His face fell, and his shoulders slumped. “Right.” He shook his head. “I kind of forgot about them for a minute. Probably makes me a horrible father.”

“I think you’re the best father I’ve ever seen.” I started to launch into an example of how great a father he truly was when a thought hit me. A thought that made me feel like a ten-year-old finding out they were going to Disney World. “I know you have Ethan and Emma starting Friday night, but let’s get out of town the next weekend.”

Spencer’s eyes widened.

I couldn’t tell if his reaction was excitement or if I’d pushed too quickly. “You’re right, I don’t want to spend every moment in public like we have here, so let’s not. Let’s go to San Fran. Not have to worry about people watching or trying to figure out how anything affects the kids. Let’s just be you and me. Donovan and Spencer, whatever that looks like.”

“Hell yeah.” He didn’t even pause to consider. “Have you to myself for an entire weekend in the city? Sign me up for that!”

Nah, this was so much better than Disney World. “Perfect. I know a great little hotel in the Castro. And I can get reservations at

He cut me off, putting his hand over mine, then pulling it back quickly. “Donovan, like I give a shit what we do or where we go.”

Though I smiled, I couldn’t speak.

Spencer tilted his head and cocked a brow. “Although, maybe there’s a production of Cats. That could be fun.” It seemed I did a poor job of hiding my reaction. He burst out laughing. “I’m kidding. You can breathe.”

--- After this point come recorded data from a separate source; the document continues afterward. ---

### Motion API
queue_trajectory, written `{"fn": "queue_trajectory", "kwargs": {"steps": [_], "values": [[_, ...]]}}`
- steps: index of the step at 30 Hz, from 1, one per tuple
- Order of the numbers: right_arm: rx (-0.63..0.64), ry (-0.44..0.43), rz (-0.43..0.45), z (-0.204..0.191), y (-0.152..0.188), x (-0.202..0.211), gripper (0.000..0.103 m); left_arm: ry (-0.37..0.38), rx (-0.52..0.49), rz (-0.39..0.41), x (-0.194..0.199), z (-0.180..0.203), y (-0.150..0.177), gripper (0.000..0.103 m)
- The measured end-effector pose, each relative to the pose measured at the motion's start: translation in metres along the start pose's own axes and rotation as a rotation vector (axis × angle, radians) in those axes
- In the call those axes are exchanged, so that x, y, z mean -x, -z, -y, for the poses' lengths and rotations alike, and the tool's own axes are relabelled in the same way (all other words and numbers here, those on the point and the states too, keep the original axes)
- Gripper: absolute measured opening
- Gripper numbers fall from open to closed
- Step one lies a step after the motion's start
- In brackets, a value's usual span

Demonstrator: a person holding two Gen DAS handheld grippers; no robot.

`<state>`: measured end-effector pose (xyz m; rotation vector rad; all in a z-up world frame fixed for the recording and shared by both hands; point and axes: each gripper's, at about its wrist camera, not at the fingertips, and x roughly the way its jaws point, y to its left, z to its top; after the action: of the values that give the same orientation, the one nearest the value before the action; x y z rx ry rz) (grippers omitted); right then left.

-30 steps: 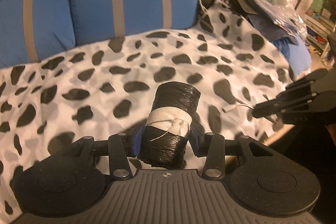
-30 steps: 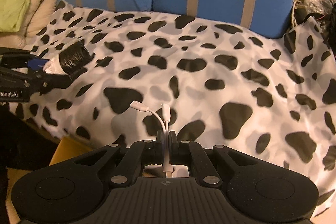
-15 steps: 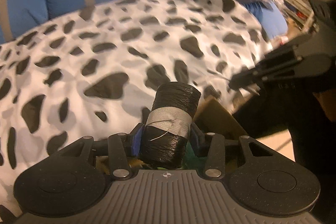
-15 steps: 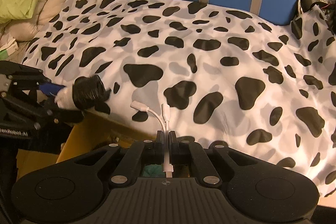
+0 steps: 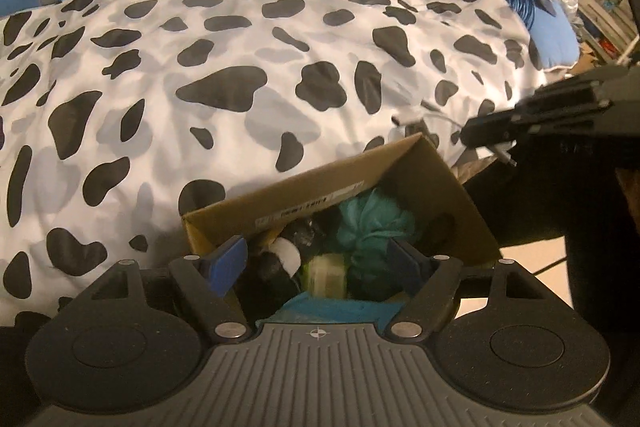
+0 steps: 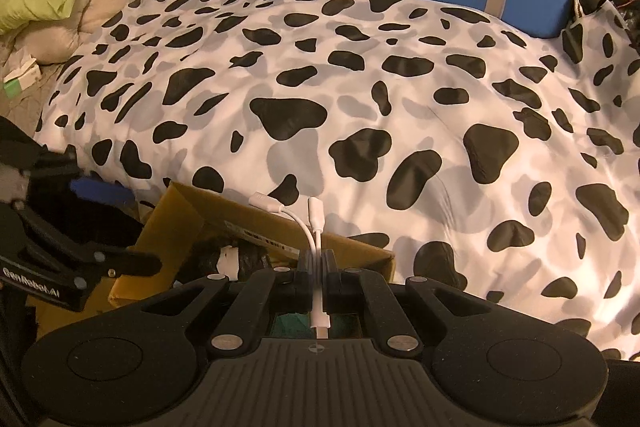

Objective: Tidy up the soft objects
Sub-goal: 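Open the left gripper to drop the roll while the right drops the cable into the box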

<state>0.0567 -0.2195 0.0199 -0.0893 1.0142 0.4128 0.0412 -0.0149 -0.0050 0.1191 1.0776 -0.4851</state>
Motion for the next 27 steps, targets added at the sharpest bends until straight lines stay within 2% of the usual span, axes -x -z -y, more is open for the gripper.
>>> {"fn": "queue_trajectory", "kwargs": {"steps": [7, 16, 17, 18, 19, 21, 25, 27], "values": [[0.007, -0.017, 0.009, -0.007, -0.001, -0.001, 0.006, -0.024, 0.027, -0.022, -0.003, -0.010, 0.012, 0.077], [0.029, -0.065, 0.001, -0.023, -0.005, -0.009, 0.009, -0.023, 0.021, -0.012, 0.001, -0.010, 0.018, 0.077], [0.023, -0.062, -0.006, -0.024, -0.005, -0.011, 0.013, -0.024, 0.022, -0.011, 0.001, -0.010, 0.018, 0.077], [0.019, -0.060, -0.016, -0.024, -0.005, -0.014, 0.032, -0.026, 0.024, -0.011, 0.001, -0.010, 0.018, 0.077], [0.018, -0.057, -0.022, -0.025, -0.005, -0.016, 0.059, -0.028, 0.026, -0.013, 0.001, -0.010, 0.019, 0.077], [0.029, -0.050, -0.012, -0.029, -0.004, -0.015, 0.086, -0.032, 0.029, -0.016, 0.000, -0.010, 0.018, 0.077], [0.059, -0.045, -0.009, -0.033, 0.001, -0.014, 0.101, -0.051, 0.051, -0.013, 0.000, -0.011, 0.017, 0.077], [0.066, -0.030, -0.020, -0.034, 0.003, -0.016, 0.103, -0.085, 0.065, -0.009, 0.000, -0.011, 0.016, 0.080]]}}
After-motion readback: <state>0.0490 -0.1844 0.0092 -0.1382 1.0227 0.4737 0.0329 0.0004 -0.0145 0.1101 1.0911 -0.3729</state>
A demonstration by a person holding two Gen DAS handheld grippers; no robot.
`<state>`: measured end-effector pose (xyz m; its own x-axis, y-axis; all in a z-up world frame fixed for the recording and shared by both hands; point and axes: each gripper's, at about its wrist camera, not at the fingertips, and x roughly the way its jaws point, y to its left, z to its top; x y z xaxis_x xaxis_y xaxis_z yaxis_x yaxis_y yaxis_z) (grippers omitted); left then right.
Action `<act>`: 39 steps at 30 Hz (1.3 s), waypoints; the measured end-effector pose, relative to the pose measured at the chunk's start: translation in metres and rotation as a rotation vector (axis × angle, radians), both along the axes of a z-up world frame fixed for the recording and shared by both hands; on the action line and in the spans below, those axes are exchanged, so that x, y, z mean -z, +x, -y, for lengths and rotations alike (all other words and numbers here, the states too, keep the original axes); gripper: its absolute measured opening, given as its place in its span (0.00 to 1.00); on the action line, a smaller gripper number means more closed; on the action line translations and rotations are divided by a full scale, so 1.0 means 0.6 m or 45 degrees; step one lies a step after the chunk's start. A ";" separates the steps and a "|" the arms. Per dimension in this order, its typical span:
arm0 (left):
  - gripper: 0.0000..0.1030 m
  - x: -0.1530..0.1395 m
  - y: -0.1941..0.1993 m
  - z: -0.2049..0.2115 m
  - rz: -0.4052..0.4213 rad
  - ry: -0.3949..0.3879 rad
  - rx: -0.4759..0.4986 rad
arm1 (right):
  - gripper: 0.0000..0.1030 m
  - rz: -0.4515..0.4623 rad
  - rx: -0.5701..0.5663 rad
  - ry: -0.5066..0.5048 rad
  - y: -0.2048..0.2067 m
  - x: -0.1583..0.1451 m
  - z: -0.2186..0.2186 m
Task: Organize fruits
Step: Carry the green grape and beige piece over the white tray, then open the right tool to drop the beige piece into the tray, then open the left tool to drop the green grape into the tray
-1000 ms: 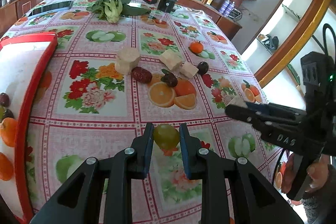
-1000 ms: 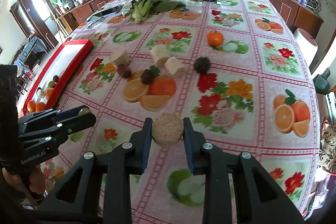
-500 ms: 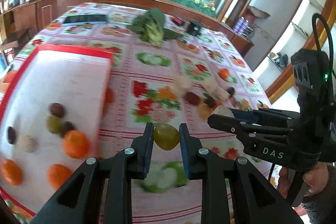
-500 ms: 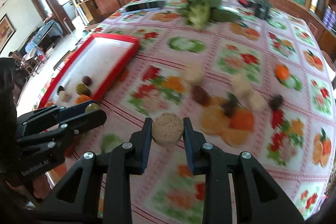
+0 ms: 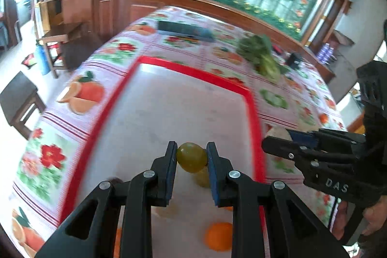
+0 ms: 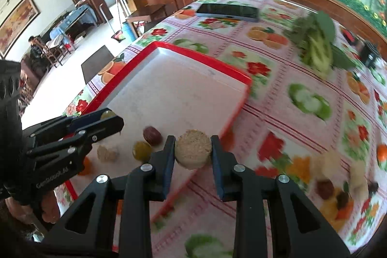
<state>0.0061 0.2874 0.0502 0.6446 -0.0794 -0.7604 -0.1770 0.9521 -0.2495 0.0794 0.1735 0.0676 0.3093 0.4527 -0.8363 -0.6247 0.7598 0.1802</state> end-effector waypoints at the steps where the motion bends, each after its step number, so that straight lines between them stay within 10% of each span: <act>1: 0.23 0.004 0.004 -0.010 -0.009 0.004 -0.015 | 0.30 -0.001 -0.012 -0.007 0.002 0.004 -0.014; 18: 0.24 0.060 0.045 -0.061 -0.158 0.014 -0.123 | 0.30 -0.050 -0.074 -0.116 0.022 0.063 -0.065; 23: 0.57 0.055 0.036 -0.055 -0.177 0.054 -0.177 | 0.32 -0.058 -0.077 -0.119 0.019 0.062 -0.064; 39: 0.61 0.016 -0.007 0.009 -0.127 0.133 -0.176 | 0.57 -0.016 -0.027 -0.056 -0.049 0.007 0.008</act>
<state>0.0018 0.2819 0.0405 0.5649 0.0873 -0.8205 -0.3270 0.9367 -0.1254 0.0503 0.1688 0.0635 0.2894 0.4214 -0.8595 -0.6386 0.7539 0.1547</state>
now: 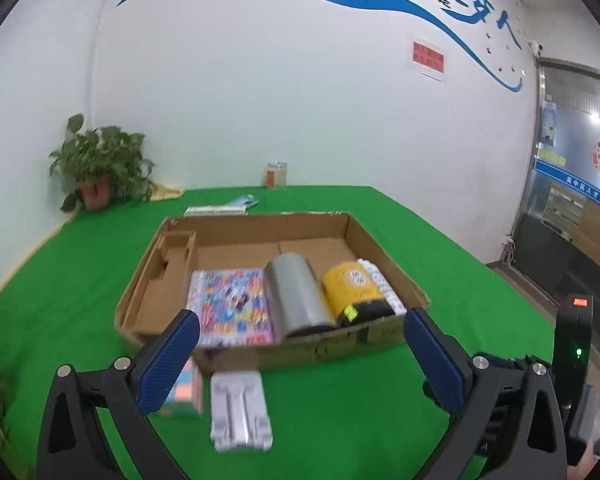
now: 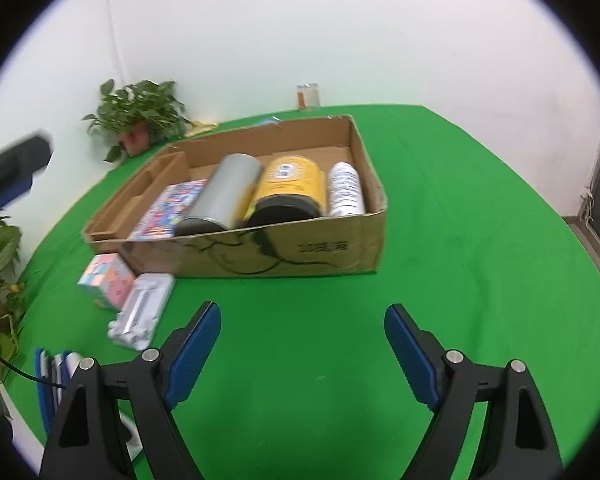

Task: Organize rigid objects
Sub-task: 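Move the right gripper to the white handheld lint remover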

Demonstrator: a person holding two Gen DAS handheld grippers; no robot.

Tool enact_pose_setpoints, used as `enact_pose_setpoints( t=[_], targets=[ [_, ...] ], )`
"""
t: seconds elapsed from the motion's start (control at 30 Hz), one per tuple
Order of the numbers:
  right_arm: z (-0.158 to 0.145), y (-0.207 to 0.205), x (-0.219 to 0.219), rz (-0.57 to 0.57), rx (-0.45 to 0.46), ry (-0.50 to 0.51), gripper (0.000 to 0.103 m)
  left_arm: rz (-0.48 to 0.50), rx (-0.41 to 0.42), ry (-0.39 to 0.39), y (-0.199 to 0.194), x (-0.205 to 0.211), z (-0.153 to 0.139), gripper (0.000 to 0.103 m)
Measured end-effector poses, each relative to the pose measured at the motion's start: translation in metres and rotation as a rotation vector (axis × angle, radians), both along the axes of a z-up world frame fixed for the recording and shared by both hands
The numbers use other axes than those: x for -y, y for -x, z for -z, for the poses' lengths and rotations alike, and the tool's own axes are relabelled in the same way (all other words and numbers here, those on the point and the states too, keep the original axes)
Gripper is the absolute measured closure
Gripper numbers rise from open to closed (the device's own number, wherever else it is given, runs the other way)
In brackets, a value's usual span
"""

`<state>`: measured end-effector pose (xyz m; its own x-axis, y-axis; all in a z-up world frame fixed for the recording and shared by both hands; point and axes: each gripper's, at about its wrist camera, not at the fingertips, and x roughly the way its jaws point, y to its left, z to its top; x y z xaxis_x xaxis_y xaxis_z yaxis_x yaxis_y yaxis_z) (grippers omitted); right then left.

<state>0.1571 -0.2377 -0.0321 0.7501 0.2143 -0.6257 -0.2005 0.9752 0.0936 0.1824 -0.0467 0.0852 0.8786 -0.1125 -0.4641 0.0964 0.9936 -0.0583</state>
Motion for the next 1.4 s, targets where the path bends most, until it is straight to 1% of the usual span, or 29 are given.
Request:
enact_pose_setpoints(
  t=[0.03, 0.07, 0.1, 0.13, 0.17, 0.2, 0.23, 0.27, 0.3, 0.33, 0.37, 0.43, 0.47, 0.53, 0.6, 0.67, 0.7, 0.77, 0.83, 0.93, 0.97, 1.0, 1.03, 1.1, 1.13, 1.2, 1.23, 1.3, 1.4],
  targets=[
    [-0.002, 0.005, -0.002, -0.012, 0.014, 0.001, 0.028, -0.005, -0.005, 0.003, 0.012, -0.006, 0.001, 0.012],
    [-0.005, 0.014, -0.006, -0.017, 0.039, 0.017, 0.063, 0.002, -0.01, 0.001, 0.028, -0.015, 0.002, 0.06],
    [-0.006, 0.018, -0.015, -0.015, 0.054, 0.046, 0.096, 0.024, -0.035, 0.002, 0.036, -0.02, 0.003, 0.095],
    [-0.007, 0.024, -0.018, -0.016, 0.062, 0.061, 0.098, 0.043, -0.06, 0.014, 0.049, -0.028, 0.002, 0.103],
    [-0.008, 0.031, -0.019, -0.026, 0.076, 0.056, 0.097, 0.057, -0.077, 0.03, 0.062, -0.034, 0.0, 0.103],
    [-0.011, 0.039, -0.02, -0.033, 0.101, 0.051, 0.097, 0.06, -0.07, 0.024, 0.073, -0.038, -0.001, 0.102],
    [-0.013, 0.046, -0.02, -0.037, 0.12, 0.047, 0.092, 0.047, -0.048, -0.004, 0.084, -0.036, -0.004, 0.099],
    [-0.015, 0.052, -0.022, -0.05, 0.134, 0.04, 0.064, 0.022, -0.029, -0.043, 0.094, -0.034, -0.004, 0.066],
    [-0.015, 0.056, -0.024, -0.066, 0.138, 0.03, 0.018, -0.003, -0.026, -0.063, 0.101, -0.033, -0.003, 0.033],
    [-0.016, 0.061, -0.025, -0.092, 0.145, 0.009, 0.006, -0.041, -0.008, -0.068, 0.112, -0.035, -0.003, 0.006],
    [-0.017, 0.068, -0.027, -0.11, 0.167, -0.009, 0.005, -0.051, 0.022, -0.054, 0.118, -0.037, -0.004, 0.0],
    [-0.018, 0.077, -0.033, -0.157, 0.182, -0.014, 0.005, -0.042, 0.035, -0.036, 0.125, -0.04, -0.001, 0.0],
    [-0.017, 0.083, -0.038, -0.207, 0.183, -0.014, 0.005, -0.046, 0.03, -0.035, 0.13, -0.045, 0.003, 0.0],
    [-0.012, 0.092, -0.046, -0.28, 0.181, -0.015, 0.005, -0.092, 0.013, -0.04, 0.136, -0.056, 0.009, 0.0],
    [-0.005, 0.102, -0.055, -0.393, 0.143, -0.026, 0.005, -0.132, -0.036, -0.036, 0.139, -0.07, 0.019, 0.0],
    [0.005, 0.11, -0.068, -0.511, 0.093, -0.029, 0.005, -0.158, -0.093, -0.005, 0.146, -0.088, 0.032, 0.0],
    [0.01, 0.116, -0.075, -0.549, 0.093, -0.02, 0.005, -0.176, -0.117, 0.015, 0.15, -0.098, 0.039, 0.0],
    [0.02, 0.124, -0.089, -0.601, 0.081, 0.013, 0.005, -0.206, -0.152, 0.043, 0.153, -0.113, 0.049, 0.0],
    [0.032, 0.123, -0.105, -0.635, 0.036, 0.028, 0.005, -0.216, -0.206, 0.089, 0.158, -0.125, 0.062, 0.0],
    [0.045, 0.115, -0.121, -0.631, -0.006, 0.043, 0.008, -0.17, -0.236, 0.159, 0.165, -0.131, 0.074, 0.0],
    [0.048, 0.11, -0.126, -0.629, -0.032, 0.046, 0.012, -0.157, -0.24, 0.17, 0.167, -0.129, 0.072, 0.001],
    [0.05, 0.107, -0.128, -0.631, -0.047, 0.044, 0.022, -0.143, -0.247, 0.179, 0.166, -0.126, 0.076, 0.001],
    [0.052, 0.106, -0.13, -0.623, -0.051, 0.053, 0.026, -0.121, -0.258, 0.192, 0.165, -0.122, 0.081, 0.001],
    [0.055, 0.108, -0.133, -0.588, -0.019, 0.118, 0.052, -0.074, -0.275, 0.209, 0.16, -0.113, 0.083, 0.001],
    [0.057, 0.108, -0.132, -0.596, -0.024, 0.12, 0.059, -0.049, -0.286, 0.223, 0.157, -0.107, 0.088, 0.001],
    [0.059, 0.104, -0.122, -0.571, -0.051, 0.085, 0.094, -0.022, -0.307, 0.257, 0.15, -0.098, 0.092, 0.001],
    [0.061, 0.103, -0.114, -0.529, -0.056, 0.084, 0.097, -0.001, -0.323, 0.274, 0.146, -0.093, 0.092, 0.001],
    [0.064, 0.101, -0.098, -0.468, -0.066, 0.098, 0.096, 0.088, -0.349, 0.305, 0.138, -0.076, 0.096, 0.001],
    [0.064, 0.098, -0.071, -0.467, -0.11, 0.013, 0.096, 0.141, -0.363, 0.313, 0.13, -0.061, 0.098, 0.001]
  ],
)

“We can do Cats, if you want.”

He just chuckled. “That was convincing.”

I shrugged. “Well, we can. Like you said. Who cares what we do?” An entire weekend away with Spencer. Free from any other thought than being together. “How about we wrap up dinner? It might be a little bit too soon for the veranda”—I wouldn’t have admitted it before, but I had always kind of liked that term—“but getting home and riding you for a while sounds pretty perfect. Work for you?”

Spencer leered at me. “Do we actually have to pay or can we just run for the door?”